German footballer (born 1997)

Tim Danhof (born 5 May 1997) is a German professional footballer who plays as a right back for club 1860 Munich.

==Career==
Born in Erlangen, Danhof played youth football for 1. FC Herzogenaurach, FSV Erlangen-Bruck and Greuther Fürth. Danhof scored 8 goals in 58 appearances for Greuther Fürth II in the Regionalliga Bayern between 2015 and 2019, before signing for Schweinfurt 05 in summer 2019 on a one-year contract with the option for a further year. In February 2021, he signed for SpVgg Bayreuth, rejoining his former Greuther Fürth youth coach Timo Rost who was manager of the club. He was promoted to the 3. Liga with Bayreuth after the club won the 2021–22 Regionalliga Bayern.

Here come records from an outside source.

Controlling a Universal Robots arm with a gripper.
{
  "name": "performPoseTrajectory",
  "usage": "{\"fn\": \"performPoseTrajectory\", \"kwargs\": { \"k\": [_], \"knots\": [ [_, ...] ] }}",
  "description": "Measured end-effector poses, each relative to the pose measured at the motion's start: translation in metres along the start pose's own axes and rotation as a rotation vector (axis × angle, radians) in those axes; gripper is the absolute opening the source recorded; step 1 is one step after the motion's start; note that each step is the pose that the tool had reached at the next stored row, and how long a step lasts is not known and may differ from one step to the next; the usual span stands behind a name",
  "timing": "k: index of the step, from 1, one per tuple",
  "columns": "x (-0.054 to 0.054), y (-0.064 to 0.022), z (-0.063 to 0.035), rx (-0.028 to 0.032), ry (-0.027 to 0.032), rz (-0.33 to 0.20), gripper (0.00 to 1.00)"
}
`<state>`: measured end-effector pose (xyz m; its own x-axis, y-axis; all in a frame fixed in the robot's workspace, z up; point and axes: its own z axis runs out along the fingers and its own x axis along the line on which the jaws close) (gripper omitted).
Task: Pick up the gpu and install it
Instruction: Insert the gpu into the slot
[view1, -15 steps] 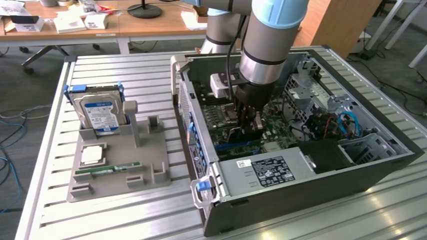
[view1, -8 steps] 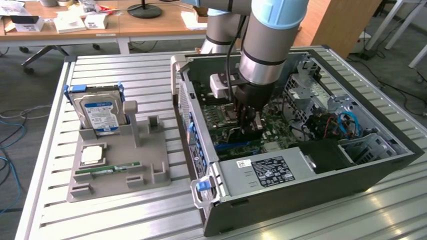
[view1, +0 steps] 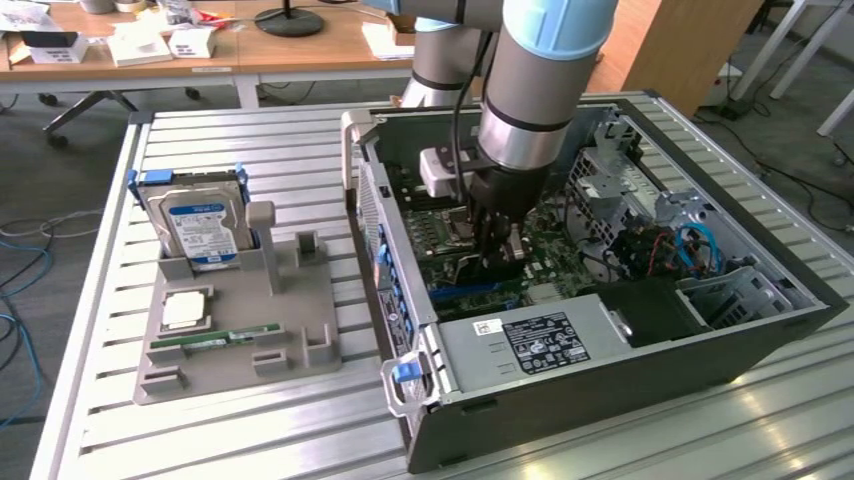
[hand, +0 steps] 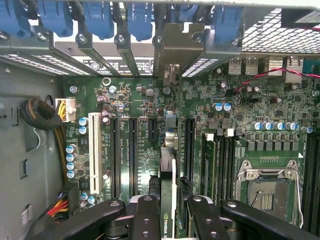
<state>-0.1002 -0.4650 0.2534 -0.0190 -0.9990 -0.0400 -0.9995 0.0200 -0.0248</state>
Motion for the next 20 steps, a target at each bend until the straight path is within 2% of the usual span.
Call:
{"fn": "performPoseTrajectory", "kwargs": {
  "k": [12,20],
  "knots": [
    [0.0001,0.0004,0.0018,0.0,0.0003,0.0,0.26],
    [0.0001,0.0004,0.0018,0.0001,0.0026,0.003,0.26]
  ]
}}
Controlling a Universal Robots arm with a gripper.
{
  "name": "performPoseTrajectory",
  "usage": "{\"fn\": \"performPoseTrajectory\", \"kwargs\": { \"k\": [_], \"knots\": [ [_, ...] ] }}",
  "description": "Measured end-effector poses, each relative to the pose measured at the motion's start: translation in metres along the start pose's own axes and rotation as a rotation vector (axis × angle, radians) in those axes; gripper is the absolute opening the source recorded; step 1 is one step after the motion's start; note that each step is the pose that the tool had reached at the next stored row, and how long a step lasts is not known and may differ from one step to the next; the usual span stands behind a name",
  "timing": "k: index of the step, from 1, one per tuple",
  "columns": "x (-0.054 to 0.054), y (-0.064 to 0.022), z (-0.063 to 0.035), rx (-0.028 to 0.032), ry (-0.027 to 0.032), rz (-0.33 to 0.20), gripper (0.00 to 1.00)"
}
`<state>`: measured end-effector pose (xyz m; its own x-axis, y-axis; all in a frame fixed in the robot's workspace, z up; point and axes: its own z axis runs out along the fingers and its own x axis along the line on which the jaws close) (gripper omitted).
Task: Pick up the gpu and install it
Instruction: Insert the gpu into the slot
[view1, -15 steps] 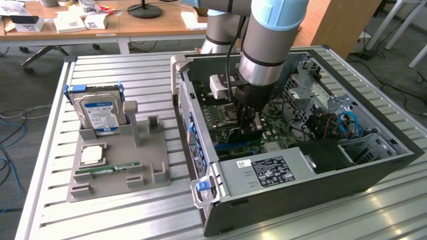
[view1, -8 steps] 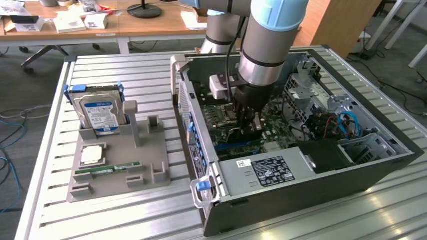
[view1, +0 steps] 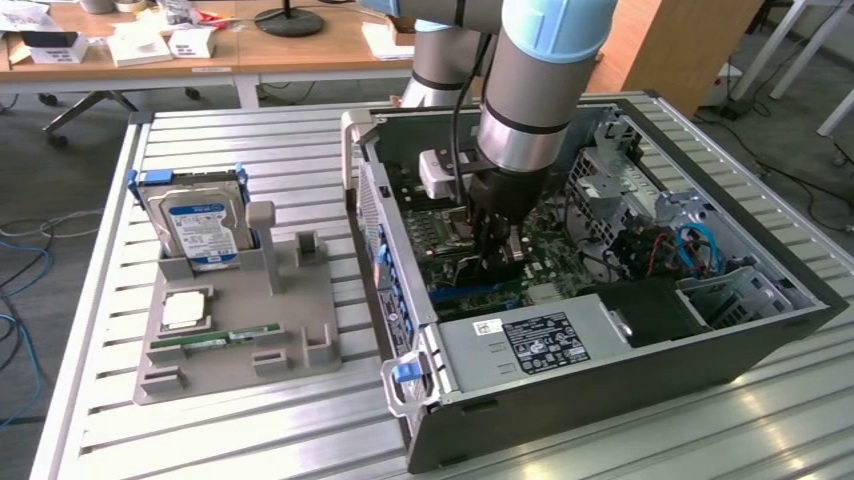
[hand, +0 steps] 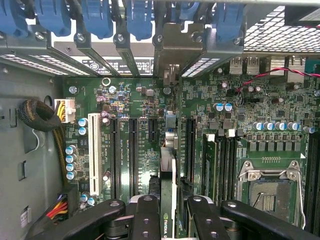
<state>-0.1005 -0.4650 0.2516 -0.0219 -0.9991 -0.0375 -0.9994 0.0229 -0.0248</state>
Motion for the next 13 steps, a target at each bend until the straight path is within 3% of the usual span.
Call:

In July 2022, Danhof was signed by ex-manager Rost at 3. Liga club Erzgebirge Aue.

For the 2024–25 season, Danhof signed with 1860 Munich, also in 3. Liga.

==Style of play==
Danhof plays as a right back, and is noted for his attacking style of play. He has been used as a midfielder at Aue under manager Carsten Müller. He was primarily an attacking player earlier in his career, having been described as "a technically gifted player who can play in all attacking positions" by manager Timo Rost upon signing for Bayreuth in 2021.